Task to carry out: Transcribe, word for word and without additions, each line below from the one containing "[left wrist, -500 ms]" through the one containing "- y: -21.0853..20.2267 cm", both ends included.

Material for the task:
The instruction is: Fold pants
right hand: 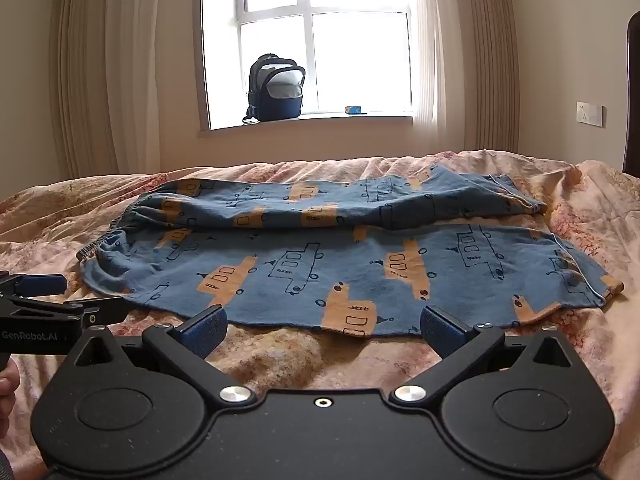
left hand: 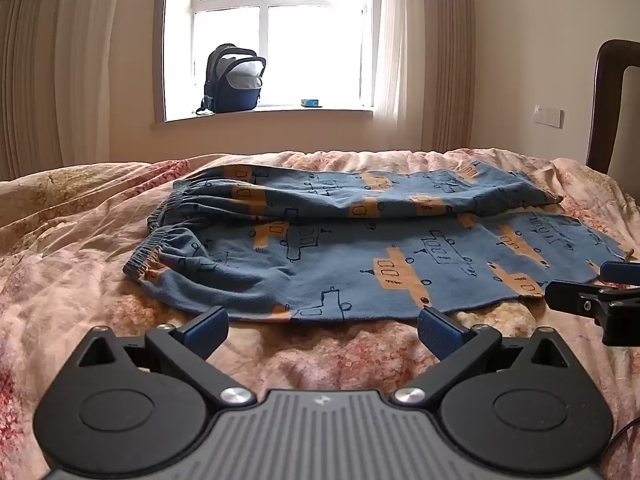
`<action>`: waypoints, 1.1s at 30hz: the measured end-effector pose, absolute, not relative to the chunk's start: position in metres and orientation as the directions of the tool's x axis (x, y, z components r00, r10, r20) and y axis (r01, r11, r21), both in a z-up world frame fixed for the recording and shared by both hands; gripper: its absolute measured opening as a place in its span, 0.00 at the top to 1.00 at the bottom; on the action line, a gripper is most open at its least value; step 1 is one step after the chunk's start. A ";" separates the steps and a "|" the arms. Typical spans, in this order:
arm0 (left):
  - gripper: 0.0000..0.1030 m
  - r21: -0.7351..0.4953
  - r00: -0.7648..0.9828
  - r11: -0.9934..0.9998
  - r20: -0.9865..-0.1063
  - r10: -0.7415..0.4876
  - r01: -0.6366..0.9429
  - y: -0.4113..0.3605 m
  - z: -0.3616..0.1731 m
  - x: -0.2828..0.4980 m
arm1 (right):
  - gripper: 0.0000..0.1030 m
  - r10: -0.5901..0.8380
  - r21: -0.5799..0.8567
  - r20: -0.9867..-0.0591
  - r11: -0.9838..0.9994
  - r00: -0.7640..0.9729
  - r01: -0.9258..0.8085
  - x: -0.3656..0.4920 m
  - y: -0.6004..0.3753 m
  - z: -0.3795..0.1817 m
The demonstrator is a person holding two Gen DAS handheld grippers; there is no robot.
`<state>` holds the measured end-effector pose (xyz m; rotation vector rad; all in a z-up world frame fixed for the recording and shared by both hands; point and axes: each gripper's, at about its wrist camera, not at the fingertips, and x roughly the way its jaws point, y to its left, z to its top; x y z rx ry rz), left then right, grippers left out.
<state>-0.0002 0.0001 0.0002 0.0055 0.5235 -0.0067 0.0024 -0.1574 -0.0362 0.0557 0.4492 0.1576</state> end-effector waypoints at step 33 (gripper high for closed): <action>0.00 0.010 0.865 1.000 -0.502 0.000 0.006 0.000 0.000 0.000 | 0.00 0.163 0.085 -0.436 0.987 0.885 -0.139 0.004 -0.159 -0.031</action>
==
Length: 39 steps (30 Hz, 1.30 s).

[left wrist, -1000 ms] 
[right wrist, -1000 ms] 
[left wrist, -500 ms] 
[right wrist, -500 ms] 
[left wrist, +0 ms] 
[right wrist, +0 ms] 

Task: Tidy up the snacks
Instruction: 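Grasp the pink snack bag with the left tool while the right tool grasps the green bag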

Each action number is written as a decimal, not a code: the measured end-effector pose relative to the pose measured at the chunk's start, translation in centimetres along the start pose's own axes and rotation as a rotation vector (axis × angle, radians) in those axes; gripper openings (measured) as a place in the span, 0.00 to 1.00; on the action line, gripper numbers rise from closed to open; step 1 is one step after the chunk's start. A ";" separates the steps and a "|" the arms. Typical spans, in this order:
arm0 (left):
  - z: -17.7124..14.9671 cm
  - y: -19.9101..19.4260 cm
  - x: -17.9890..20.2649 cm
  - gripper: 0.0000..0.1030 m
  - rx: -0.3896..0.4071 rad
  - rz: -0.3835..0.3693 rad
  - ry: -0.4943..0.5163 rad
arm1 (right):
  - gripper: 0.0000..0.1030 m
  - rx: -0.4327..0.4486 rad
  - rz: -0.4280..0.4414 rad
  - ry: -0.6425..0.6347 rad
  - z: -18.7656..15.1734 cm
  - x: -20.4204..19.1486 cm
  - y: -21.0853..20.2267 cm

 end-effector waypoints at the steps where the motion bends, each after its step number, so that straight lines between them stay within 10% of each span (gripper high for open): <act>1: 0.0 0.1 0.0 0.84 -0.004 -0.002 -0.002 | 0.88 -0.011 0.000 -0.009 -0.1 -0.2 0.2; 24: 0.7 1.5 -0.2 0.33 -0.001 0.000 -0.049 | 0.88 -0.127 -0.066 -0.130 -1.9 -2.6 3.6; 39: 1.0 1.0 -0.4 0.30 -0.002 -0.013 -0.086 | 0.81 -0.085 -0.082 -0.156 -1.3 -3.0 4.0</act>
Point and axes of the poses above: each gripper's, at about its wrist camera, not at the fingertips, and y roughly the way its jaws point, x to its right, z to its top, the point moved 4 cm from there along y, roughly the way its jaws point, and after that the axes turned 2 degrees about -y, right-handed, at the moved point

Answer box:
[left wrist, -500 ms] 
[right wrist, -500 ms] 
[left wrist, +0 ms] 
[right wrist, +0 ms] 

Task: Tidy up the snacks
Instruction: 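Grasp the pink snack bag with the left tool while the right tool grasps the green bag
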
Each action number is written as a decimal, not a code: the measured end-effector pose relative to the pose measured at the chunk's start, translation in centimetres along the start pose's own axes and rotation as a rotation vector (axis × angle, radians) in those axes; gripper openings (measured) as a place in the span, 0.00 to 1.00; on the action line, gripper numbers rise from closed to open; step 1 is one step after the chunk's start. A ";" separates the steps and a "|" the arms. Typical spans, in this order:
arm0 (left):
  - z: -17.7124..14.9671 cm
  - y: -19.9101..19.4260 cm
  - x: -17.9890..20.2649 cm
  - gripper: 0.0000..0.1030 m
  - rx: -0.3896..0.4071 rad
  - rz: -0.3835..0.3693 rad
  - ry: -0.4943..0.5163 rad
arm1 (right):
  - gripper: 0.0000..0.1030 m
  - rx: -0.4327..0.4486 rad
  - rz: -0.4280..0.4414 rad
  - ry: -0.6425..0.6347 rad
  - z: -18.7656..15.1734 cm
  - x: -20.4204..19.1486 cm
  - y: -21.0853..20.2267 cm

That completes the output.